■ Exercise ■
Filtering the records below, copy only those lines that include the word "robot".

Stored data entries
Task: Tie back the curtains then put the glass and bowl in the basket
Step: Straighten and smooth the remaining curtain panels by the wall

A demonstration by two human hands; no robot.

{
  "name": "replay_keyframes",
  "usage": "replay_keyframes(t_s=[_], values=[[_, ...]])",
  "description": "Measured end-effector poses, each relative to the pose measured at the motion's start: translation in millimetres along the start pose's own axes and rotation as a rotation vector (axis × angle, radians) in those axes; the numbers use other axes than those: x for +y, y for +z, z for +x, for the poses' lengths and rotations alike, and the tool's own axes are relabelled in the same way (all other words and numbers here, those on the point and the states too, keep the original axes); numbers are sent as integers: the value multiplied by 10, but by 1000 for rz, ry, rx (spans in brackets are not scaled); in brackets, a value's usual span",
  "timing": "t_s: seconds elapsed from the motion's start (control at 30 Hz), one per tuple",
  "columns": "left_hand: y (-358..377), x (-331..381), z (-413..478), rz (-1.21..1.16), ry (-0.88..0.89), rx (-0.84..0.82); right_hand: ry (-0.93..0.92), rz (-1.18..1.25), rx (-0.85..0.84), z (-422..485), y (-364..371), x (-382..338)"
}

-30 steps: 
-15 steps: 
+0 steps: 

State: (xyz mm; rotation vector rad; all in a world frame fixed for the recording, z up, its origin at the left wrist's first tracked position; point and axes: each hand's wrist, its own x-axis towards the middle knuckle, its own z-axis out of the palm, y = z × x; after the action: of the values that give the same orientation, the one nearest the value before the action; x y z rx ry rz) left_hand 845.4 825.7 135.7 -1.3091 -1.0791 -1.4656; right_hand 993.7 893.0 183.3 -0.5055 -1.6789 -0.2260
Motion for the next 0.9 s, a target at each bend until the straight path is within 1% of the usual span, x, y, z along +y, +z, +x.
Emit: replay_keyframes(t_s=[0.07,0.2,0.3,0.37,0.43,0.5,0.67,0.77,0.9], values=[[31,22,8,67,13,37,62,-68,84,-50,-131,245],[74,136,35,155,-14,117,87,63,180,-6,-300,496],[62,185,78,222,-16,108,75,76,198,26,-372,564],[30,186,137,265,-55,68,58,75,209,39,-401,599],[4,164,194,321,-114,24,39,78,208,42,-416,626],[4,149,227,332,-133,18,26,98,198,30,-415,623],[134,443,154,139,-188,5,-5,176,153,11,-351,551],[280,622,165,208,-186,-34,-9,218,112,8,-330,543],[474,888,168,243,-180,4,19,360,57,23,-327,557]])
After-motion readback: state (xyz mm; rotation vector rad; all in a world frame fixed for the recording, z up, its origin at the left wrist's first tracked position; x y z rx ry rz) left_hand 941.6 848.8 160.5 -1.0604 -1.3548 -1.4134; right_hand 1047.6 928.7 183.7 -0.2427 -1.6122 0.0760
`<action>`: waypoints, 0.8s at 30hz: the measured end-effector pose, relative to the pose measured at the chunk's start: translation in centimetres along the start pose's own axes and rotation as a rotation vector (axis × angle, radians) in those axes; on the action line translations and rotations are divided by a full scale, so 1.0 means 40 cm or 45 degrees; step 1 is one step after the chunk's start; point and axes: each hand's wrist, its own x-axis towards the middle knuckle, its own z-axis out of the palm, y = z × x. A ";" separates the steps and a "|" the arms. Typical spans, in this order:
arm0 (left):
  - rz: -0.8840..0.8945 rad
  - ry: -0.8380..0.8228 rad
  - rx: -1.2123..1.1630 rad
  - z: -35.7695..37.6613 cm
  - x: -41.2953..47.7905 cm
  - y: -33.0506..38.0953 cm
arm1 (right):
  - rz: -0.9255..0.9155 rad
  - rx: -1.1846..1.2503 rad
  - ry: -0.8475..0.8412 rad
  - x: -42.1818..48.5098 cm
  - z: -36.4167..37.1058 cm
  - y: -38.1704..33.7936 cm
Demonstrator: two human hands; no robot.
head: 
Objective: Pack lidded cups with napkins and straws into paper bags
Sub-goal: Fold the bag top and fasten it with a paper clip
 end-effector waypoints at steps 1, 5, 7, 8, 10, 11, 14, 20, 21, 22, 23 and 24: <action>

■ Solution ■
A demonstration by two human hands; no robot.
Demonstrator: two human hands; no robot.

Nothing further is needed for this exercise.